From 5ceccdc7def3d4bdd33b32d5b10a8f4e148ad9af Mon Sep 17 00:00:00 2001
From: Konstantin Knizhnik <knizhnik@garret.ru>
Date: Fri, 3 Nov 2023 18:40:27 +0200
Subject: [PATCH] Logical replication startup fixes (#5750)

## Problem

See https://neondb.slack.com/archives/C04DGM6SMTM/p1698226491736459

## Summary of changes

Update WAL affected buffers when restoring WAL from safekeeper

## Checklist before requesting a review

- [ ] I have performed a self-review of my code.
- [ ] If it is a core feature, I have added thorough tests.
- [ ] Do we need to implement analytics? if so did you add the relevant
metrics to the dashboard?
- [ ] If this PR requires public announcement, mark it with
/release-notes label and add several sentences in this section.

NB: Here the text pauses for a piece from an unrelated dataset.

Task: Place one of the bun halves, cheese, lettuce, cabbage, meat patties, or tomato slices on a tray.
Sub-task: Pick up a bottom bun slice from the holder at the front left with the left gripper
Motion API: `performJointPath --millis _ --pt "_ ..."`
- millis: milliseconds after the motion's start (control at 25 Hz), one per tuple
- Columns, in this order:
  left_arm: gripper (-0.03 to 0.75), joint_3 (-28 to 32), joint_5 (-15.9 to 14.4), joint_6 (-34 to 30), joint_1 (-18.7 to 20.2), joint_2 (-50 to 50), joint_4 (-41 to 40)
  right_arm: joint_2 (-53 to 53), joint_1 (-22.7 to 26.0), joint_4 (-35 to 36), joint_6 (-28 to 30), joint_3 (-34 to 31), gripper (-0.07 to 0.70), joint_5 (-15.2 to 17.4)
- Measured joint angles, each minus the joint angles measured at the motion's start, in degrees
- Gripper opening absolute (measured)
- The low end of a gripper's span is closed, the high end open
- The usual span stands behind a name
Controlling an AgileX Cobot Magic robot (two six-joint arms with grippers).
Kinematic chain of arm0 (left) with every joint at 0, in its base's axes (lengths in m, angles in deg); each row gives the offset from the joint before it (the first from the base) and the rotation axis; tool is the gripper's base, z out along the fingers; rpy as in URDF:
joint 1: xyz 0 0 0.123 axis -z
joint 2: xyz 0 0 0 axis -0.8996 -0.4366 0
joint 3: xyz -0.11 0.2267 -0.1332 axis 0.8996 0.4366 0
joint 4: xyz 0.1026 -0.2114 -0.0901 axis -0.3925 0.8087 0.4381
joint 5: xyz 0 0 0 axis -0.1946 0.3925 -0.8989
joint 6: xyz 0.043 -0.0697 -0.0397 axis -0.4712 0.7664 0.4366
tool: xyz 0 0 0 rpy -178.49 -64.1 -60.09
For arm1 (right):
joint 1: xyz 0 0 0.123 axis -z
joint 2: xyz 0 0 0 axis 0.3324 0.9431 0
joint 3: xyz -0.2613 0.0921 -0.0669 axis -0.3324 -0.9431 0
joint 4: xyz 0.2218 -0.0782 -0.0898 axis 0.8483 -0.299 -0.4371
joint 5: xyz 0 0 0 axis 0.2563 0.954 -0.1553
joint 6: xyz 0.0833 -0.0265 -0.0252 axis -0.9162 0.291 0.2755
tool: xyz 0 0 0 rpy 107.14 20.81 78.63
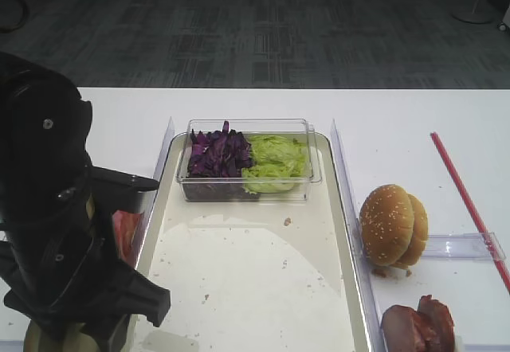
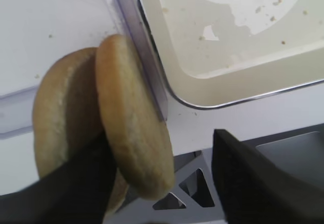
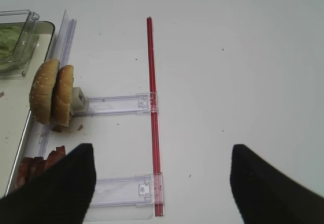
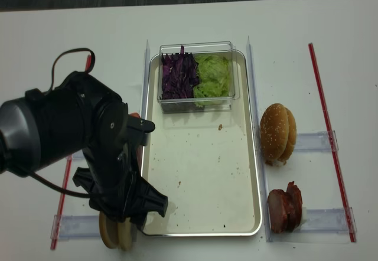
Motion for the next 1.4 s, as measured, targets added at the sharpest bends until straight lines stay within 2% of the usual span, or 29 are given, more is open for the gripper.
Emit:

## Checklist before merging

- [ ] Do not forget to reformat commit message to not include the above
checklist

---------

Co-authored-by: Konstantin Knizhnik <knizhnik@neon.tech>
Co-authored-by: Arseny Sher <sher-ars@yandex.ru>
---
 pgxn/neon/walproposer_pg.c                    | 19 +++-
 .../regress/test_logical_replication.py       | 89 +++++++++++++++++++
 vendor/postgres-v14                           |  2 +-
 vendor/postgres-v15                           |  2 +-
 vendor/postgres-v16                           |  2 +-
 vendor/revisions.json                         |  6 +-
 6 files changed, 111 insertions(+), 9 deletions(-)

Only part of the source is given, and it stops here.